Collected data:

____

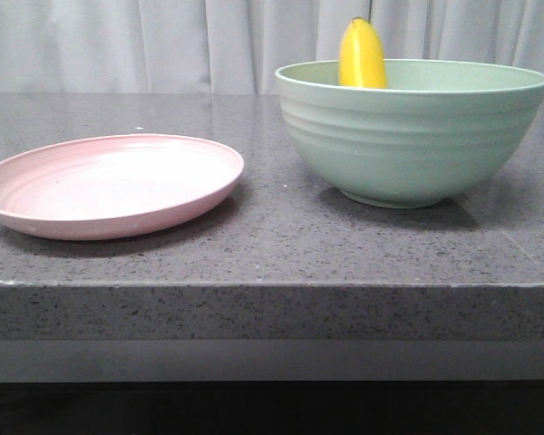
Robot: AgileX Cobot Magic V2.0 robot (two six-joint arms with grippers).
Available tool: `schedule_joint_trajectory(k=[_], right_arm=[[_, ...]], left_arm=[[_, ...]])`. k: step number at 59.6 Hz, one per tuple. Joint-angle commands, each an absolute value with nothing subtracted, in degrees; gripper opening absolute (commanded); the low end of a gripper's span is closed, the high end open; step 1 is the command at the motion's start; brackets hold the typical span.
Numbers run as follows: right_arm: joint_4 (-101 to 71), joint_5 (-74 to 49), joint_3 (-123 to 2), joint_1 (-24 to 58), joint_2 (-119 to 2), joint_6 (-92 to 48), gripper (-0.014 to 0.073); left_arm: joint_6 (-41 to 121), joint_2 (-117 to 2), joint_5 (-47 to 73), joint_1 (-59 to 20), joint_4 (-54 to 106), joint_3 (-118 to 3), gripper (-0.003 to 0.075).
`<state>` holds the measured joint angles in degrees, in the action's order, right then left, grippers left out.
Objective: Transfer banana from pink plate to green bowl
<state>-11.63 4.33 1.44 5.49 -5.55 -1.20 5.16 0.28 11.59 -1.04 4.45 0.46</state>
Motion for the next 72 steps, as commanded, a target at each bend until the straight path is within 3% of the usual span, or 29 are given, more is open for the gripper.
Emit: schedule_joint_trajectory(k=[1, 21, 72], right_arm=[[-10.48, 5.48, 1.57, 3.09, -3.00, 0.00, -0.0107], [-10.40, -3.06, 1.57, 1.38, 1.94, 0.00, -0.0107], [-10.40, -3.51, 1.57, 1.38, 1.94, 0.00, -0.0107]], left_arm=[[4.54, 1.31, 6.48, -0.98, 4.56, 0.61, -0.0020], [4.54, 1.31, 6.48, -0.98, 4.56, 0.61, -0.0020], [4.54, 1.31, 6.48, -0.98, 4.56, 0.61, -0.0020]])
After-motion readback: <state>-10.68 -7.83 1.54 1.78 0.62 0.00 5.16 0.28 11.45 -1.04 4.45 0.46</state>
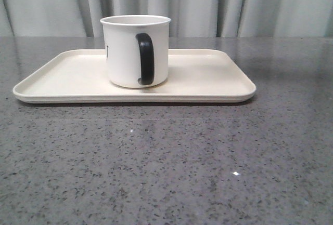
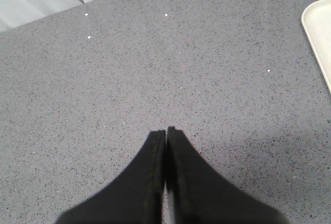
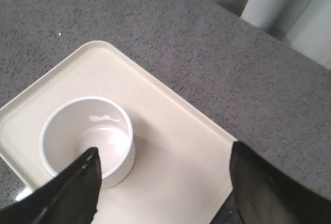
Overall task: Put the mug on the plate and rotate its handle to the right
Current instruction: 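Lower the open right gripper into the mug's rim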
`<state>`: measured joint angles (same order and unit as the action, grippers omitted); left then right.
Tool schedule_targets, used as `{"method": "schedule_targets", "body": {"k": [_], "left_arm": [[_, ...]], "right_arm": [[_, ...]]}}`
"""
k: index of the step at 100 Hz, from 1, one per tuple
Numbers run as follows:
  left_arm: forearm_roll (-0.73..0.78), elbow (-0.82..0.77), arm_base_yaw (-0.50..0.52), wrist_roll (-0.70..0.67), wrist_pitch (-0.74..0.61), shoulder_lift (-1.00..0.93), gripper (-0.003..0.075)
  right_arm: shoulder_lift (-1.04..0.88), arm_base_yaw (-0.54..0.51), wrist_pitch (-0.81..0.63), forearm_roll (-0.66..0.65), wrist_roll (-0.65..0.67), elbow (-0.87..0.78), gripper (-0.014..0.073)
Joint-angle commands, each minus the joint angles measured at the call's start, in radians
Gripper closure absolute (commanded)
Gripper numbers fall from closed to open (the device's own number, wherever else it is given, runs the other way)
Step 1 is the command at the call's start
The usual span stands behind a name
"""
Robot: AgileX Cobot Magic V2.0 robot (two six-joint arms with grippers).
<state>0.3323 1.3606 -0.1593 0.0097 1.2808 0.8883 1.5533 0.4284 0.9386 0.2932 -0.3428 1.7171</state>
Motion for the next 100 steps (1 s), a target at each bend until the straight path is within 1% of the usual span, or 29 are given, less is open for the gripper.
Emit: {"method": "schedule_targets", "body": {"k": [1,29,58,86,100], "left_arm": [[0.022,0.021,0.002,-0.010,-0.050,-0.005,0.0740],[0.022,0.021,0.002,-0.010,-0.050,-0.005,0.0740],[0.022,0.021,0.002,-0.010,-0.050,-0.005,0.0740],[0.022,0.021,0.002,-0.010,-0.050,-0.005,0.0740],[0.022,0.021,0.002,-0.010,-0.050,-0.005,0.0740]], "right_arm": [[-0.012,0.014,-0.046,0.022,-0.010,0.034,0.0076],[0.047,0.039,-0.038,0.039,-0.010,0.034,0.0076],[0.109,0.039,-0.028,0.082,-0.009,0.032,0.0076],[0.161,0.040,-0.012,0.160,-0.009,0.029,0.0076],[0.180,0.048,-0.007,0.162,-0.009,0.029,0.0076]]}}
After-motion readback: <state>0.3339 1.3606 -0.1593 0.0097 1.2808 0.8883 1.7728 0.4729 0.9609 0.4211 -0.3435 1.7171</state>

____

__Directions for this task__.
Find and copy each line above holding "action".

__Your solution__.
`<state>` holds the measured joint angles in degrees, in the action's order, right then left, grippers left out.
`<state>`: measured joint angles (same order and unit as the action, grippers omitted); left then right.

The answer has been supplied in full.